As an example, the following code defines two dependencies:
```python
deps = [
(
['pre1.txt'], 'code1.py', ['post1.txt']
),
(
['pre21.txt', 'pre22.txt'], 'code2.py', ['post21.txt', 'post22.txt']
)
]
```
* The first one says that `code1.py` uses `pre1.txt` as input and outputs
`post1.txt`. As a result, the last modified date of the three files
should satisfy `pre1.txt<=post1.txt` and `code1.py<=post1.txt`.

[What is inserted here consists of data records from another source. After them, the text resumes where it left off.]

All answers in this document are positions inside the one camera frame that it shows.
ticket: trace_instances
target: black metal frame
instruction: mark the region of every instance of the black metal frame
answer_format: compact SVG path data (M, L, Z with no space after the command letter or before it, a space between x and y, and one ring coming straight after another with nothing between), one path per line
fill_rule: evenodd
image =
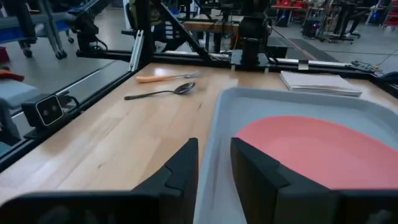
M137 8L140 7L141 9L137 10L139 12L144 12L145 10L142 9L148 9L149 7L148 0L146 2L147 4L141 4L142 2L144 1L137 1ZM166 12L166 14L171 16L170 18L172 18L173 23L178 25L180 29L183 29L185 31L185 35L187 36L187 38L192 39L189 33L181 26L181 23L179 23L179 21L176 20L176 18L170 13L170 11L167 10L167 8L164 8L163 12ZM141 68L145 67L147 64L151 62L172 63L179 65L196 65L196 66L216 67L216 68L231 68L229 60L225 60L225 58L213 59L213 57L211 57L205 50L201 51L201 53L198 55L153 53L154 51L152 45L152 34L149 25L149 14L142 13L141 16L143 22L140 23L140 29L144 30L144 39L145 39L144 44L146 45L143 46L141 52L139 69L131 73L130 72L125 73L124 75L120 76L117 80L109 83L108 85L104 86L102 89L92 94L85 101L81 102L80 110L84 111L93 106L96 102L102 99L102 97L106 96L109 92L113 91L123 82L131 78ZM131 57L131 51L128 50L108 50L103 52L77 52L76 54L78 57L105 58L113 60L122 60L125 62L129 62ZM278 72L281 70L297 71L298 64L299 64L298 60L278 58L278 63L274 62L270 63L269 71L271 72ZM348 66L348 65L349 64L343 64L343 63L333 63L333 62L322 63L322 62L309 61L308 70L306 70L306 72L310 73L327 72L327 73L341 75L343 78L369 80L371 83L375 84L376 86L386 91L393 97L398 98L398 85L385 82L381 80L377 75L373 74L372 72L365 72L363 70L359 70L353 66ZM79 116L80 110L78 109L71 110L61 123L58 123L56 124L55 127L53 127L53 131L50 131L47 134L42 135L40 138L35 140L24 140L21 141L19 144L15 145L5 156L0 157L0 172L2 172L4 169L7 169L14 162L18 161L21 157L23 157L28 152L36 148L39 144L44 142L51 135L55 134L59 129L63 128L65 125L67 125L77 116Z

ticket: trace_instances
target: pink round plate
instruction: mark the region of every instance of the pink round plate
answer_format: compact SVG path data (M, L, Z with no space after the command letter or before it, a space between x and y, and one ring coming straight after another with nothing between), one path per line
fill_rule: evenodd
M398 188L398 152L341 124L271 116L249 123L236 136L329 189Z

* The second one says that `code2.py` uses `pre21.txt` and `pre22.txt` as input
and outputs `post21.txt` and `post22.txt`. As a result, the last modified date
of the three files should satisfy
`max(pre21.txt,pre22.txt,code1.py)<=min(post21.txt,post22.txt)` where `max`
(`min`) represent the maximum (minimum) date.